Affiliation:
1. Institute of Software Systems Engineering Johannes Kepler University Linz Austria
Abstract
SummaryIn software development, developer turnover is among the primary reasons for project failures, leading to a great void of knowledge and strain for newcomers. Unfortunately, no established methods exist to measure how the problem domain knowledge is distributed among developers. Awareness of how this knowledge evolves and is owned by key developers in a project helps stakeholders reduce risks caused by turnover. To this end, this paper introduces a novel, realistic representation of problem domain knowledge distribution: the ConceptRealm. To construct the ConceptRealm, we employ a latent Dirichlet allocation model to represent textual features obtained from 300 K issues and 1.3 M comments from 518 open‐source projects.
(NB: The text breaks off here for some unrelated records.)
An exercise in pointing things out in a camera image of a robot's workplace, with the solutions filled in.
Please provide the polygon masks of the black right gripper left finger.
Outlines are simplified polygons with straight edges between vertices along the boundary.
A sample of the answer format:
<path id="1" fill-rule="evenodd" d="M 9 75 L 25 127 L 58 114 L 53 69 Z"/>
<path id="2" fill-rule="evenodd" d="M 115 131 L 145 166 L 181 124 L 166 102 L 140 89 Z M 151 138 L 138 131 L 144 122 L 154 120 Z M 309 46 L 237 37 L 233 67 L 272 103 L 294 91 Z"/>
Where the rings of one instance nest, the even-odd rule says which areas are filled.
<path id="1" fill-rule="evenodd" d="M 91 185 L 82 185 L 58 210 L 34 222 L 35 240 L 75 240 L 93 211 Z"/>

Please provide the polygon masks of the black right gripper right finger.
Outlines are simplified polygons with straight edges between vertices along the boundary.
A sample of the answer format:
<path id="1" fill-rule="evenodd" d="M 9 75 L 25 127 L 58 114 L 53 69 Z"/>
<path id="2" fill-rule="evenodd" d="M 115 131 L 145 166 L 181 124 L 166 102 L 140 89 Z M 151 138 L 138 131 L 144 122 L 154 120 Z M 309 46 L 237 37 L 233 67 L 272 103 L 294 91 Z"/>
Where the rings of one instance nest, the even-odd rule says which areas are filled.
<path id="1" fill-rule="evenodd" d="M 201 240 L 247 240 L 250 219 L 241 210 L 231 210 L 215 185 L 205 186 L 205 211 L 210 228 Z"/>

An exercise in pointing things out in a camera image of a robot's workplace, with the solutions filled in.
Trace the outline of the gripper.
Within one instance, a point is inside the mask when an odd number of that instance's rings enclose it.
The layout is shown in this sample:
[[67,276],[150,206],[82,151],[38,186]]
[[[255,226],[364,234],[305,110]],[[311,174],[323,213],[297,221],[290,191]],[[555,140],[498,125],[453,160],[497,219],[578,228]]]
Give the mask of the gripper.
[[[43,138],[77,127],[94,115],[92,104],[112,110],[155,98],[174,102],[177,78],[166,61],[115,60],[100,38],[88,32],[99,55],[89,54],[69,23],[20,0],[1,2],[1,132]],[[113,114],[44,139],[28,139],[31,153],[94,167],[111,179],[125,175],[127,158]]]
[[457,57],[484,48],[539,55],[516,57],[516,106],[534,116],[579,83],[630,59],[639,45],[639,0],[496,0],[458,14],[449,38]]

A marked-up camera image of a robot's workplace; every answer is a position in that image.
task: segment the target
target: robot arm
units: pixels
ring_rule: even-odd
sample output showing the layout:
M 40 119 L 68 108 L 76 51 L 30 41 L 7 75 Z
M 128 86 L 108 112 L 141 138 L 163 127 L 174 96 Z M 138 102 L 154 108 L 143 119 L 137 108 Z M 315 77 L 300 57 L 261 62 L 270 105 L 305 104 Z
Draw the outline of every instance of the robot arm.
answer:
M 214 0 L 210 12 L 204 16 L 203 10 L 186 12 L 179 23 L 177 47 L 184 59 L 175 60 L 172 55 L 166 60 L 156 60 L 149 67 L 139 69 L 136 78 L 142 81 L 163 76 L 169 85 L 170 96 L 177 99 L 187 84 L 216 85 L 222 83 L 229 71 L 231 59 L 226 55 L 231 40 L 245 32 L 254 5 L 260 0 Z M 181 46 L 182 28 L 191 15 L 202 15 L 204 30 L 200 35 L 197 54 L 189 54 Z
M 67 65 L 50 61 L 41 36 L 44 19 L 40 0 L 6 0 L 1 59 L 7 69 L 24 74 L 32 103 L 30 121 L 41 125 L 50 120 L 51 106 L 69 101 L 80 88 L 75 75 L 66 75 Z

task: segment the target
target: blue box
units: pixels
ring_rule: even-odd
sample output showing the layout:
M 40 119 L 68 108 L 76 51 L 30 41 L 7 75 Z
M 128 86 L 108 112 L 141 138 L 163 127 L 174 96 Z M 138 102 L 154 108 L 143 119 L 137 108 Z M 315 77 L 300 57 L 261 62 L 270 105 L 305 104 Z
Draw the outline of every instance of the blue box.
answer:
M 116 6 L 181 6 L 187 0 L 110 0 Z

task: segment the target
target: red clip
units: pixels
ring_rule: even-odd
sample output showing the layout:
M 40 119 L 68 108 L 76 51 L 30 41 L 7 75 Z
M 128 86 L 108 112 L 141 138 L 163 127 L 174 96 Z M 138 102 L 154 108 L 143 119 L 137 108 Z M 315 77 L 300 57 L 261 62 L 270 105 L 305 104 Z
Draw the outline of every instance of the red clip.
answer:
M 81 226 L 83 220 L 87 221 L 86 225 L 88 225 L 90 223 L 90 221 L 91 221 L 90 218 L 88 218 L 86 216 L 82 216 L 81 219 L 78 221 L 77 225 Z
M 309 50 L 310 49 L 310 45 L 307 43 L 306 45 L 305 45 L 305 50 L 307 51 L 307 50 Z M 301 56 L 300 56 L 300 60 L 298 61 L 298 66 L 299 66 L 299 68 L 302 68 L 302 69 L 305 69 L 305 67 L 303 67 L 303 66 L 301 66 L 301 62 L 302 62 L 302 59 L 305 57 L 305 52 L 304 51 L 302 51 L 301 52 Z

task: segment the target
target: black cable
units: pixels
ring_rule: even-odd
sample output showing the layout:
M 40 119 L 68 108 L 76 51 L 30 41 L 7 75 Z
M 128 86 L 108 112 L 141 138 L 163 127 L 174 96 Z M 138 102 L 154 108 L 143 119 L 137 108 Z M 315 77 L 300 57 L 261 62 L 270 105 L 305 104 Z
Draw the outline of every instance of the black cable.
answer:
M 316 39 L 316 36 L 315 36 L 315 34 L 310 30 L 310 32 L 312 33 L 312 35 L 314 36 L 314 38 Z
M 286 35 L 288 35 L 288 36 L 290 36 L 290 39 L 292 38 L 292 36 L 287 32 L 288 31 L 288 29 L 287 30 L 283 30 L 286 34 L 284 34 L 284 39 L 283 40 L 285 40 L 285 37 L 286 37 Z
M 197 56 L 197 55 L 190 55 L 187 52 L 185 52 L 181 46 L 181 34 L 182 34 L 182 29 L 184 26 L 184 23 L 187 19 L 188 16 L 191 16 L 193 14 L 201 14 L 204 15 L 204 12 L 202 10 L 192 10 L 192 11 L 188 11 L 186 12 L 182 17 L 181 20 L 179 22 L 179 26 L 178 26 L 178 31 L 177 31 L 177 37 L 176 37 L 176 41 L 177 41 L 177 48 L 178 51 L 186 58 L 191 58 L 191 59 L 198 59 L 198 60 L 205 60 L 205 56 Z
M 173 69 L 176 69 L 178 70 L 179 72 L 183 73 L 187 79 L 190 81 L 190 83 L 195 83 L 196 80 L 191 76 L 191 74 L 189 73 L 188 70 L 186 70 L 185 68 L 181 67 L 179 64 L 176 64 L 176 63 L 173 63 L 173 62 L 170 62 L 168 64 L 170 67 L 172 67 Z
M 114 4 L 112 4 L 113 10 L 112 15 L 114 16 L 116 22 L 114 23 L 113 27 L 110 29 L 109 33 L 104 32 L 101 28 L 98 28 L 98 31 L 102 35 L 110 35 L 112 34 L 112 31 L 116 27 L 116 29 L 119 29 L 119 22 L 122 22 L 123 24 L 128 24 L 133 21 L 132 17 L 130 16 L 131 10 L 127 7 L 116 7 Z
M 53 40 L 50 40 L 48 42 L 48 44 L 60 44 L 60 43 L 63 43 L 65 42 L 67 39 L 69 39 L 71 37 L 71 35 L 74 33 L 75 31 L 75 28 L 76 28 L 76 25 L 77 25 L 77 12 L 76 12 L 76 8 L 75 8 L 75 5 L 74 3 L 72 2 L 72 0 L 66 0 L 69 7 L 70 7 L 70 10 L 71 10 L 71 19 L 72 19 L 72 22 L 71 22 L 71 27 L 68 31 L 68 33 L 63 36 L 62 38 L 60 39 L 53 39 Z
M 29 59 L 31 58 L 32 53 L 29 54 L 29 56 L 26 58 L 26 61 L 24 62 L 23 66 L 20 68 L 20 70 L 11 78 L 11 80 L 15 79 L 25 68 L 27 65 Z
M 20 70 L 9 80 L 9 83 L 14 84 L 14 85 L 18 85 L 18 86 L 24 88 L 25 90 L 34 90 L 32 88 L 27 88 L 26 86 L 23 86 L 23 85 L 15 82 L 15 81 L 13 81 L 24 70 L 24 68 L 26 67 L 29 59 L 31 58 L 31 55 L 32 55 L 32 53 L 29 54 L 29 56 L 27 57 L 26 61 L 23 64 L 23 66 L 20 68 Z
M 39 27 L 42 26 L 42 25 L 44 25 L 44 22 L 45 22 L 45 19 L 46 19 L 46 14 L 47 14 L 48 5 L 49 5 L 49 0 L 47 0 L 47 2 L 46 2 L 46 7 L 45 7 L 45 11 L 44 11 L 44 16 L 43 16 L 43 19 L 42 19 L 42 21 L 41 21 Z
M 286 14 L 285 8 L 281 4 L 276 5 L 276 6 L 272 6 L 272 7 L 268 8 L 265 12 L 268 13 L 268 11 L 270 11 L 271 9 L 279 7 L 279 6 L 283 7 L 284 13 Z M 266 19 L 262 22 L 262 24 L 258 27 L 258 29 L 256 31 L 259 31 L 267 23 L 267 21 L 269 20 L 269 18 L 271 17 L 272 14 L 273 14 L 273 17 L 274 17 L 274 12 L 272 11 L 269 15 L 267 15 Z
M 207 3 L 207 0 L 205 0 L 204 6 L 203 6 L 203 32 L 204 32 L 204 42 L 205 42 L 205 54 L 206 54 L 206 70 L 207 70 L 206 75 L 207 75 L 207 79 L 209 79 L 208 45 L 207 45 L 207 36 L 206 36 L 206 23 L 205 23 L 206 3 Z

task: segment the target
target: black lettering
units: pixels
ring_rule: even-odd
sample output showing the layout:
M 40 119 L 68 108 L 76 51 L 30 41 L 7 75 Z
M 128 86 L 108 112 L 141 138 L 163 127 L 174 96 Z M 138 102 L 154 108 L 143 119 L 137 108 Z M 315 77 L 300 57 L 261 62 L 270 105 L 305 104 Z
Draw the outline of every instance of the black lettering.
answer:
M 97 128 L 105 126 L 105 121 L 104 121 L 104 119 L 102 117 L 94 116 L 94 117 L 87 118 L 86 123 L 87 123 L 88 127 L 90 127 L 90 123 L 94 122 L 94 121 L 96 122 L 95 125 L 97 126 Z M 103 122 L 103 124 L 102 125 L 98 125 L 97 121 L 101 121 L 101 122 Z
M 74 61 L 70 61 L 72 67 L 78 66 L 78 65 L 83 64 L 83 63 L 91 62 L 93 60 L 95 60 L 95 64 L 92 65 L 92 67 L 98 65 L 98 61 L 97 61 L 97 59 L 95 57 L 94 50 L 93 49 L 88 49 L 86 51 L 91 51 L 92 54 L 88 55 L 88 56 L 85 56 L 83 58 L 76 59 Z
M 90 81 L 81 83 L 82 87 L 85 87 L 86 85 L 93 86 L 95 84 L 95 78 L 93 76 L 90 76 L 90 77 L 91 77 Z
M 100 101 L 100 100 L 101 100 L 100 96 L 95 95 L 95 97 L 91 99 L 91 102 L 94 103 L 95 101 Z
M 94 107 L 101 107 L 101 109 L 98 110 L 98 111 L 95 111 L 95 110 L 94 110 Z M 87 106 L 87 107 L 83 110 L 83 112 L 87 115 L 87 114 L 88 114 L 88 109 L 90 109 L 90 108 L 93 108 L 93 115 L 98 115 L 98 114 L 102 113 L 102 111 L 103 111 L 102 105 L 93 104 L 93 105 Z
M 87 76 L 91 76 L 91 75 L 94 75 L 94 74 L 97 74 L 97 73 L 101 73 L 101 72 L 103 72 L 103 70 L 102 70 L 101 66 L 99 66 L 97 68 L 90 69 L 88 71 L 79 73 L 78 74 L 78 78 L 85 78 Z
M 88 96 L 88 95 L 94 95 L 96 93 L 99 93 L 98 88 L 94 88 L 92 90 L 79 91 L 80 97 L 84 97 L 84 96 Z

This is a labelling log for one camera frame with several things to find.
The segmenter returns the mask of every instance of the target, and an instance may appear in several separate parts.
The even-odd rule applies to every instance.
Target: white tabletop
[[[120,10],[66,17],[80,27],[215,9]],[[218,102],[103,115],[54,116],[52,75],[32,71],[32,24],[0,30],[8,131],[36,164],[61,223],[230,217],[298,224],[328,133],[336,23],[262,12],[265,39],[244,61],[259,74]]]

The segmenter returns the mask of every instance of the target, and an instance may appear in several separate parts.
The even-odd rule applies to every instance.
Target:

We analyze whether the newly emerged issues and developers share similar concepts or how aligned the individual developers' concepts are with the team over time. We also investigate the impact of leaving developers on the frequency of concepts. Finally, we also evaluate the soundness of our approach on a closed‐source software project, thus allowing the validation of the results from a practical standpoint. We find out that the ConceptRealm can represent the problem domain knowledge within a project and can be utilized to predict the alignment of developers with issues. We also observe that projects exhibit many keepers independent of project maturity and that abruptly leaving keepers correlates with a decline of their core concepts as the remaining developers cannot quickly familiarize themselves with those concepts.